I guess it can have an influence, depending on the structures you have in the dataset, and on how you define the applicability domain (AD). If you define the AD a priori, for example if the model was developed from a specific chemical class, then maybe the influence of the number of compounds is not that big because the model is valid only for that particular chemical class. But if you use a posteriori approches to define the AD, which are based on the values of the molecular descriptors in your training set, then I think the number and type of compounds in the dataset has a big influence.
I am afraid that without more specific information on the nature of your QSAR model, the endpoint predicted, the descriptors used and the chemicals in the training set, it is hard to give a meaningful answer.
In general terms: yes, there likely will be an influence of varying degree in many but not all cases.
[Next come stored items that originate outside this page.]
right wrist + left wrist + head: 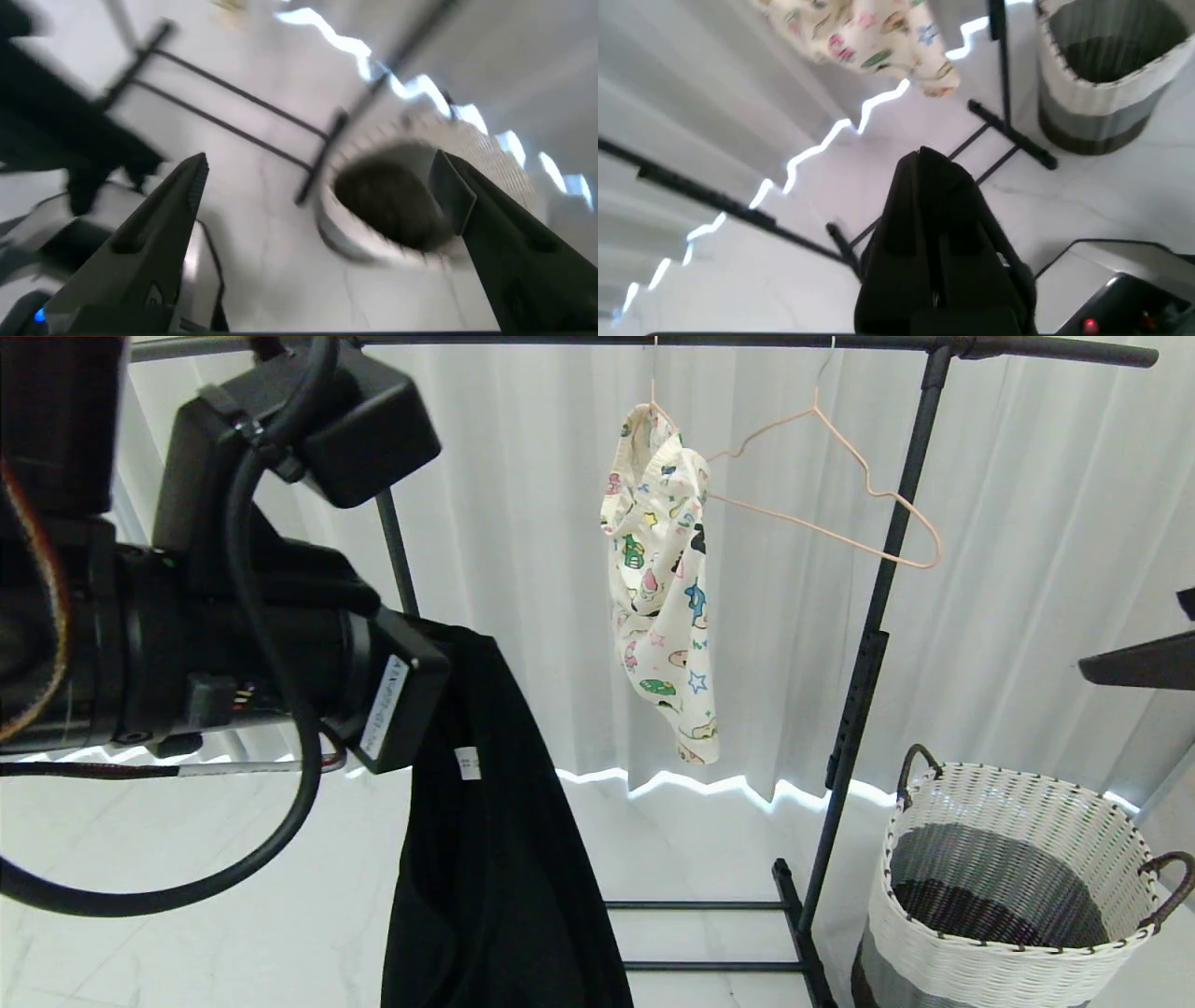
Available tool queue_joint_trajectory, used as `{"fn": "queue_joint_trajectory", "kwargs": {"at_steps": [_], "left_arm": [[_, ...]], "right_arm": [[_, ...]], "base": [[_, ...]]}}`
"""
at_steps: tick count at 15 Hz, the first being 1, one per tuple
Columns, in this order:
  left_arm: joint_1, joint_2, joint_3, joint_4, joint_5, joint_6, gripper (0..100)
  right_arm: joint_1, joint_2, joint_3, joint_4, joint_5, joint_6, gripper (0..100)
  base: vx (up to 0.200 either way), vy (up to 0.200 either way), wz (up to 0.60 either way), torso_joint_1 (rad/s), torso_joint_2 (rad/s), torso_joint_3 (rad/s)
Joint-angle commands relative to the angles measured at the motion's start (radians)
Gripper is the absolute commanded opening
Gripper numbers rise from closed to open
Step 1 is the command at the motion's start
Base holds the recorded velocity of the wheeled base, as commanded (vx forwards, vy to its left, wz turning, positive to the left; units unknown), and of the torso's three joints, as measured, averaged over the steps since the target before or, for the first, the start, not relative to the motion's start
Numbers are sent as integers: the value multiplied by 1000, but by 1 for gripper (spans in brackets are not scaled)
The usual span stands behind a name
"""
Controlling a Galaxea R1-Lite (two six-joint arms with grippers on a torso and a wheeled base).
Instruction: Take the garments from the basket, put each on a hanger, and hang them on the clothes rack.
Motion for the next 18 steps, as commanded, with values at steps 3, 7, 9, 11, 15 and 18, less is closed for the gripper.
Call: {"fn": "queue_joint_trajectory", "kwargs": {"at_steps": [3, 7, 9, 11, 15, 18], "left_arm": [[166, -125, 135, -4, 10, -2, 0], [247, -144, 158, -8, 78, -6, 0], [267, -150, 172, -10, 87, -6, 0], [270, -161, 213, -67, 115, -2, 0], [270, -179, 255, -114, 115, 0, 0], [275, -191, 253, -114, 115, 17, 0]], "right_arm": [[-164, -146, 222, -5, -126, 37, 100], [-190, -179, 360, -239, -98, 77, 100], [-193, -168, 368, -275, -75, 76, 100], [-194, -165, 366, -276, -72, 76, 100], [-200, -163, 362, -287, -71, 73, 100], [-203, -163, 362, -296, -71, 73, 100]], "base": [[0, 0, 0, 0, 0, 0], [0, 0, 0, 0, 0, 0], [0, 0, 0, 18, -87, -69], [0, 0, 0, 56, -268, -249], [0, 0, 0, 150, -423, -293], [0, 0, 0, 168, -487, -282]]}}
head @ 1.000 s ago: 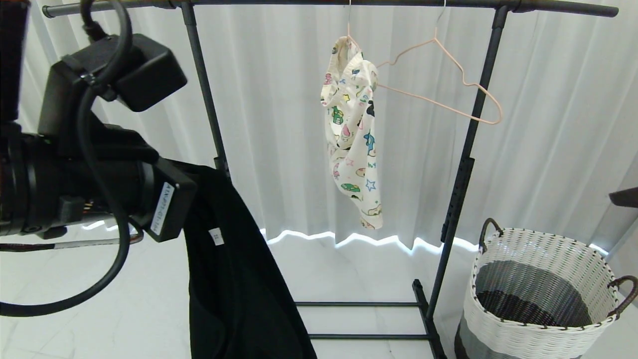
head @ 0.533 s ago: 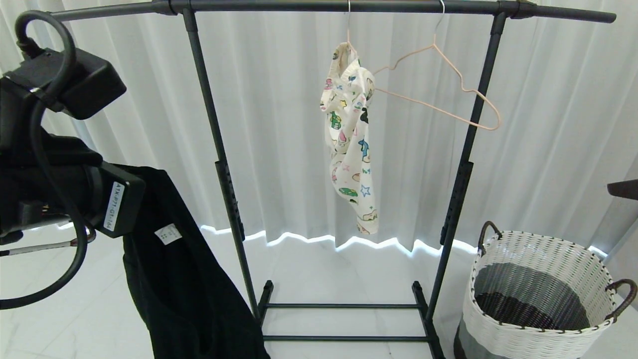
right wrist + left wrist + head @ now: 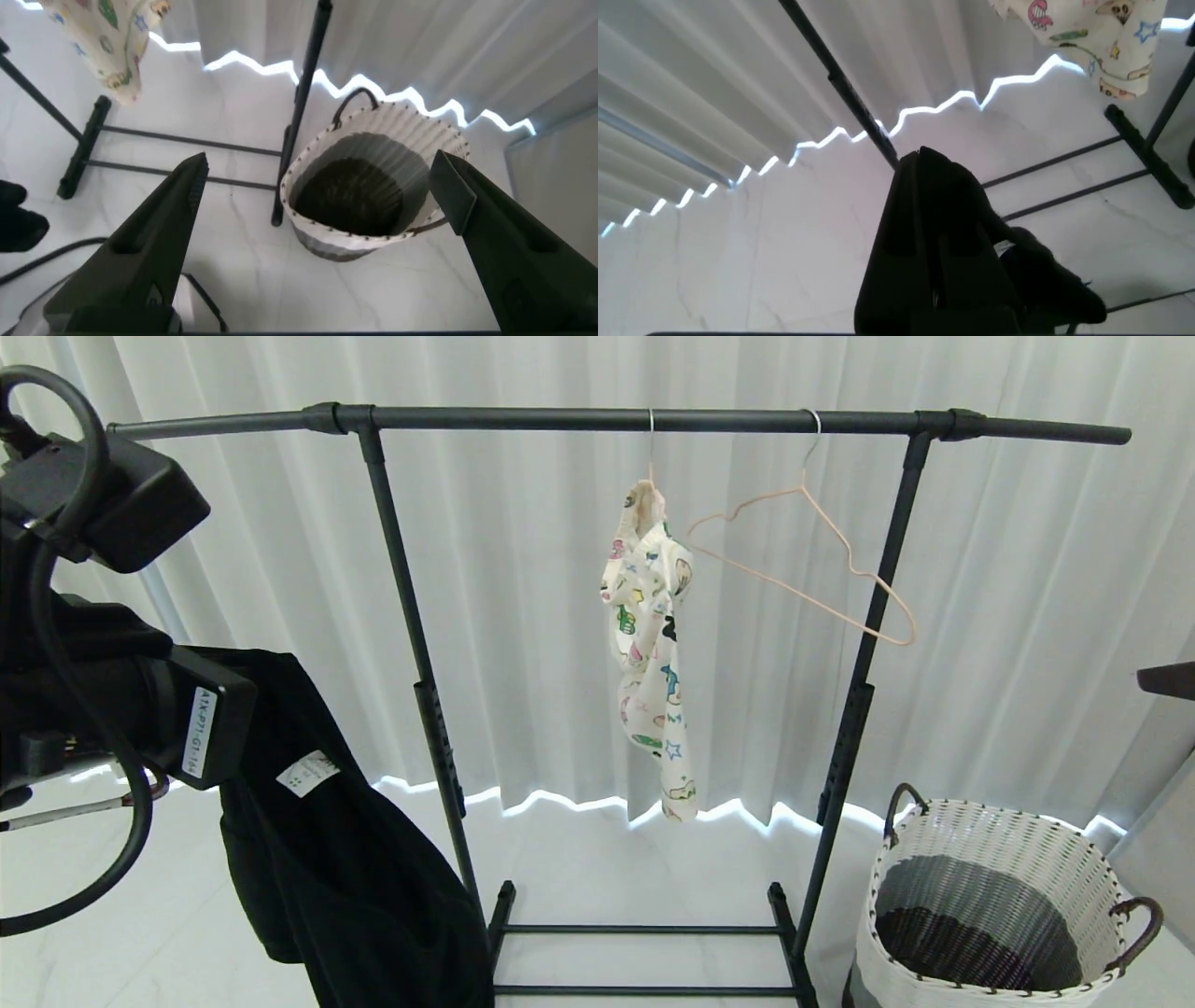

By the way, I just found a good summary on the subject on the internet, which I attach to this post.
Note that the definition of an AD at least implicitly relates to both chemical (structural) and descriptor space. Having more chemicals in the training set in many cases will lead to a refined defintion of the AD in chemical space. Potentially (but I guess not necessarily) it willl also alter the distribution of the training set chemicals with respect to the descriptor(s) used in the model.
Also ADs often will be unevenly covered by the training set chemicals (i.e. some areas of the AD are more densely covered than others, which in my recollection is e.g. discussed in ref. 4 cited in the attached paper). Adding chemicals from the "blind spots" (less or unpopulated areas) will have a greater influence than adding chemicals with properties already present in the training set.
On the other hand, whether as a consequence of extending the training set the predictive performance of your model globally (in terms of specificity and sensitivity) will improve or decline (or not be affected at all) will be determined by the composition of the test chemical dataset used for the validation of these figures of merit (e.g. does it contain chemicals that would be out of domain after the refinement of the AD which would have been in domain before?). Of course, ideally the test set should fully reflect the AD, but it doesn't always do that.
Likewise a prediction for an individual chemical might or might not be affected..
If QSPR/QSAR related to large number of compounds (i.e. it is built up with taking into account large number of compounds) naturally the domain of applicability will be larger (wider) than QSPR/QSAR localized on small number of compounds.